Since September 2021, YouTube has attracted approximately 2.3 million users every month, according to the platform’s most recent subscriber count.
Competitor Spotify attracted 7 million net Premium members to its user base in the third quarter of 2022 (ending in September), bringing its total global paying subs audience to 195 million.
Apple Music, however, said in June 2019 that it had topped 60 million users, but has not confirmed an updated subscriber count since then.
The news of YouTube’s subscriber growth comes only two months after the company reported that it has paid more than $6 billion to music rightsholders in the 12 months leading up to the end of June 2022.

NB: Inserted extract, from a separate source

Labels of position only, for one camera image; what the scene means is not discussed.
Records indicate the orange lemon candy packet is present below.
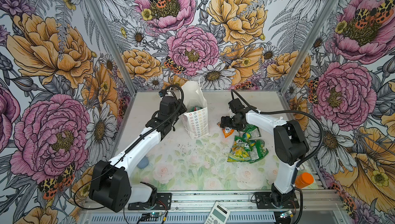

This $6 billion sum is a $2 billion increase above the $4 billion contribution to music rightsholders that YouTube reported paying out in the previous year (the 12 months to end of June 2021).
It is also double the amount YouTube reported paying the music business in 2019 ($3 billion).
30% (about $2 billion) of the over $6 billion in payouts came exclusively from user-generated material.
When marking the $6 billion milestone in September, YouTube’s Global Head of Music, Lyor Cohen, attributed the platform’s development to its “dual engine” of advertisements and subscriptions.
In a fresh blog post released on Wednesday, November 9 to reveal the new membership count, Cohen reaffirmed the platform’s previously stated objective of “becoming the leading revenue contributor to the music industry.”
Elsewhere in the blog post, Cohen referred to the increased subscriber figures as “a watershed moment for music on YouTube” and stated that its “dual revenue engine – subscriptions and advertisements – is the real deal.”
Lyor Cohen, YouTube’s Global Head of Music, stated, “I am very thrilled and honoured to announce that YouTube Music and Premium have over 80 million users.
“Together with our music industry partners, we’ve been working tirelessly to make YouTube the ideal place for every fan and every artist, and today’s news represents a major milestone on this path. We will not stop here. We have a lot of work to do and look forward to contributing to the music industry’s continued growth and development.